PROBLEM DETAILS
Using the records below, quote only the span that opens with the line containing "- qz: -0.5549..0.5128" and closes with the line containing "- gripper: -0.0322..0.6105", exactly and inclusively.

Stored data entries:
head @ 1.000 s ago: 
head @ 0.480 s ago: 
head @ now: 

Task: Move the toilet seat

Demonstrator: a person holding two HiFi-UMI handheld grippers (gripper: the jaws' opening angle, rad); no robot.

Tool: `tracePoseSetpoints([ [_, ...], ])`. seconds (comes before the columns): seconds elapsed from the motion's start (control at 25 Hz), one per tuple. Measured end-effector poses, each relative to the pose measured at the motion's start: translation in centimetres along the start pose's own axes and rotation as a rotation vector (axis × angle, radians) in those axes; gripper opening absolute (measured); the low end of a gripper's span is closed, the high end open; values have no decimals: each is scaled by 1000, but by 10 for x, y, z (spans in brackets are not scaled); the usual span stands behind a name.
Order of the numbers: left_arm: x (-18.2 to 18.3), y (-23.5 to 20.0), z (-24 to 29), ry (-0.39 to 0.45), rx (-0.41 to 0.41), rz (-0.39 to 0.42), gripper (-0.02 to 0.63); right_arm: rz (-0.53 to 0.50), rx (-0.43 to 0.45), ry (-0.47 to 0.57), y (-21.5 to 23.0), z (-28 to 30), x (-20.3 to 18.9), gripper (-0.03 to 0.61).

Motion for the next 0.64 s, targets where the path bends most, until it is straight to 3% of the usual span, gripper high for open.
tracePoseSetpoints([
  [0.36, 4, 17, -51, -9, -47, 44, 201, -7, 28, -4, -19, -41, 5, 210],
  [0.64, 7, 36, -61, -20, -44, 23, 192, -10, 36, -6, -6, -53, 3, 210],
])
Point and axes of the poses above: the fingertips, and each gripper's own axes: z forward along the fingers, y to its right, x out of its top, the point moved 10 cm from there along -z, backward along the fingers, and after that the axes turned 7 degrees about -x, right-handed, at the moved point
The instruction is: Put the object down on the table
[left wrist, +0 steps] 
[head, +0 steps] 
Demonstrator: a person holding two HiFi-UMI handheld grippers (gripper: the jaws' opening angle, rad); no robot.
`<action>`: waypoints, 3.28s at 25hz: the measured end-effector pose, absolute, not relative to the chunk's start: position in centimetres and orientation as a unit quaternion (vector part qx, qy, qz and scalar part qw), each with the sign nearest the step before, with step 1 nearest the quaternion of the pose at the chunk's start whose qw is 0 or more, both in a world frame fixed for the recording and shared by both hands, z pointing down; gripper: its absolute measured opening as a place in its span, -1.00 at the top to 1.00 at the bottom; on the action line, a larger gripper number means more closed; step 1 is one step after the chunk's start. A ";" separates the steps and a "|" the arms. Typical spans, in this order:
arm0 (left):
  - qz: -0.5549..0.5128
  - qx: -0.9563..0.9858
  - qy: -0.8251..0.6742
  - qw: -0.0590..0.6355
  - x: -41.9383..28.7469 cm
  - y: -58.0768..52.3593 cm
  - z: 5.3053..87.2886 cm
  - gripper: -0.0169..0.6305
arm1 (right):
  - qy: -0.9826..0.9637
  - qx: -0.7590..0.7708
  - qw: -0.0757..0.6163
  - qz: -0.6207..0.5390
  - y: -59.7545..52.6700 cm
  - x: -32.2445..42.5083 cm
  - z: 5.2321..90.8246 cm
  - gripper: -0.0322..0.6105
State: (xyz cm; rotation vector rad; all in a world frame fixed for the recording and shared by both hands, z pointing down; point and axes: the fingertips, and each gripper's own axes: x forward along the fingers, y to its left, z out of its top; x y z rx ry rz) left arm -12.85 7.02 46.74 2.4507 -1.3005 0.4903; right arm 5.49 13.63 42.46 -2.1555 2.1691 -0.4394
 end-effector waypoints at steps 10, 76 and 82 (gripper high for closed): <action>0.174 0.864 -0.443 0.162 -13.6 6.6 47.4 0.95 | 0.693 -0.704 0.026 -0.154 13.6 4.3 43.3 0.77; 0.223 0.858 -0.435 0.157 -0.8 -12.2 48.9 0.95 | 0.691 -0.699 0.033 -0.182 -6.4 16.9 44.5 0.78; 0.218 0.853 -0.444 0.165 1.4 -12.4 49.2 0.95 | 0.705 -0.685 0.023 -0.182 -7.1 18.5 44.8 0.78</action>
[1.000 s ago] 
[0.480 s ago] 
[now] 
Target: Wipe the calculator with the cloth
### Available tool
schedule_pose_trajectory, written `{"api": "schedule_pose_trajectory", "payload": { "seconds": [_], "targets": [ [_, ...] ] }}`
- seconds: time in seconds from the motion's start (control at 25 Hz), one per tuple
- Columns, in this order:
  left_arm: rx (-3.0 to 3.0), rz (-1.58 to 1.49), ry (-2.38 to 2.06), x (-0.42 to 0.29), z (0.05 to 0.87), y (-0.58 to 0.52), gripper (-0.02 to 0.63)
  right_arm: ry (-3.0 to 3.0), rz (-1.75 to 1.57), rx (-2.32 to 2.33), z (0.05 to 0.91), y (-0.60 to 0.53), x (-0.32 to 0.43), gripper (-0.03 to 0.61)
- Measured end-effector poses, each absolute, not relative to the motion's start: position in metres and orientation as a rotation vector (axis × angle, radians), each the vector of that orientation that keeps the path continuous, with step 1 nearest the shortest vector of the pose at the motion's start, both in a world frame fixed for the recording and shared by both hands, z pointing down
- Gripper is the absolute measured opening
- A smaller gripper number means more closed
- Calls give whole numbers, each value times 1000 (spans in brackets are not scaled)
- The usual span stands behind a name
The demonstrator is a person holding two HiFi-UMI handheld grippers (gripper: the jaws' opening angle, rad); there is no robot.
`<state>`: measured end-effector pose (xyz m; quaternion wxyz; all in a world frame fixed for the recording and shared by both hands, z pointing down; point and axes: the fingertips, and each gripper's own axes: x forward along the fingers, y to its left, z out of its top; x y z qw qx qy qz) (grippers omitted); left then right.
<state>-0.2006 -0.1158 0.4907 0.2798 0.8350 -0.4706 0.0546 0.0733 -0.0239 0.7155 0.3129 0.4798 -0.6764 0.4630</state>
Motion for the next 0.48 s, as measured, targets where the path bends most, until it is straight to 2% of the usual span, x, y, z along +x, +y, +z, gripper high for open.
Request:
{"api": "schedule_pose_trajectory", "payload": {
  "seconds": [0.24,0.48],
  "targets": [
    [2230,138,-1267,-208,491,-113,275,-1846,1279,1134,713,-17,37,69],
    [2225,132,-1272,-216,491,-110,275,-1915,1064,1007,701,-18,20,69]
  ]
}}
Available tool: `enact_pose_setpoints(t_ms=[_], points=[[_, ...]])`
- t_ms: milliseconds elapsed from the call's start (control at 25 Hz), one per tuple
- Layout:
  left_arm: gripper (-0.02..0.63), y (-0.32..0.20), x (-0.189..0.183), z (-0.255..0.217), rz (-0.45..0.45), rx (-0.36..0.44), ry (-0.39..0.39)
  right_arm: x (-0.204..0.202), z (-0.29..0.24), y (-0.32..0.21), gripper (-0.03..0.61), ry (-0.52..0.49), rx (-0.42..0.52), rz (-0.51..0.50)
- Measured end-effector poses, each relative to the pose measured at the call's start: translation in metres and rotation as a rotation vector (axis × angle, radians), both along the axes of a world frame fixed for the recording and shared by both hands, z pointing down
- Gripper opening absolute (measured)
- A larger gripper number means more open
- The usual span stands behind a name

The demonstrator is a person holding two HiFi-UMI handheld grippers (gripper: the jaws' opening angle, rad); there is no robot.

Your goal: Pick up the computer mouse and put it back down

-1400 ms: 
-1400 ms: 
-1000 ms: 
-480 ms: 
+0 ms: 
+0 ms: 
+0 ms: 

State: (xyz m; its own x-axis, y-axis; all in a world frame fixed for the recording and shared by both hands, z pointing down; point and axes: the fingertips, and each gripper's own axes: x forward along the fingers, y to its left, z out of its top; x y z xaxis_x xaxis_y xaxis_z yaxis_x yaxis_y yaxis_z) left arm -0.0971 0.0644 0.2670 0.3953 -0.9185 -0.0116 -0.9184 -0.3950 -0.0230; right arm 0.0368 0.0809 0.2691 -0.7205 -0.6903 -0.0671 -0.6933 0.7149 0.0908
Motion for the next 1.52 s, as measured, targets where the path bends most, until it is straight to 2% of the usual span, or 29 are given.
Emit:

SOLUTION FOR THIS PROBLEM
  - qz: -0.5549..0.5128
  - qx: -0.9563..0.9858
  - qy: -0.8251..0.6742
  - qw: -0.0590..0.6355
  - x: -41.9383..28.7469 cm
  - y: -58.0768..52.3593 cm
  - z: 5.3053..87.2886 cm
  - gripper: -0.0169..0.6305
arm1 (right):
  - qy: -0.9826..0.9637
  - qx: -0.7590..0.7708
  - qw: -0.0757..0.6163
  - qz: -0.6207..0.5390
  - y: -59.7545..52.6700 cm
  - x: -32.2445..42.5083 cm
  - z: 5.2321..90.8246 cm
  - gripper: -0.0322..0.6105

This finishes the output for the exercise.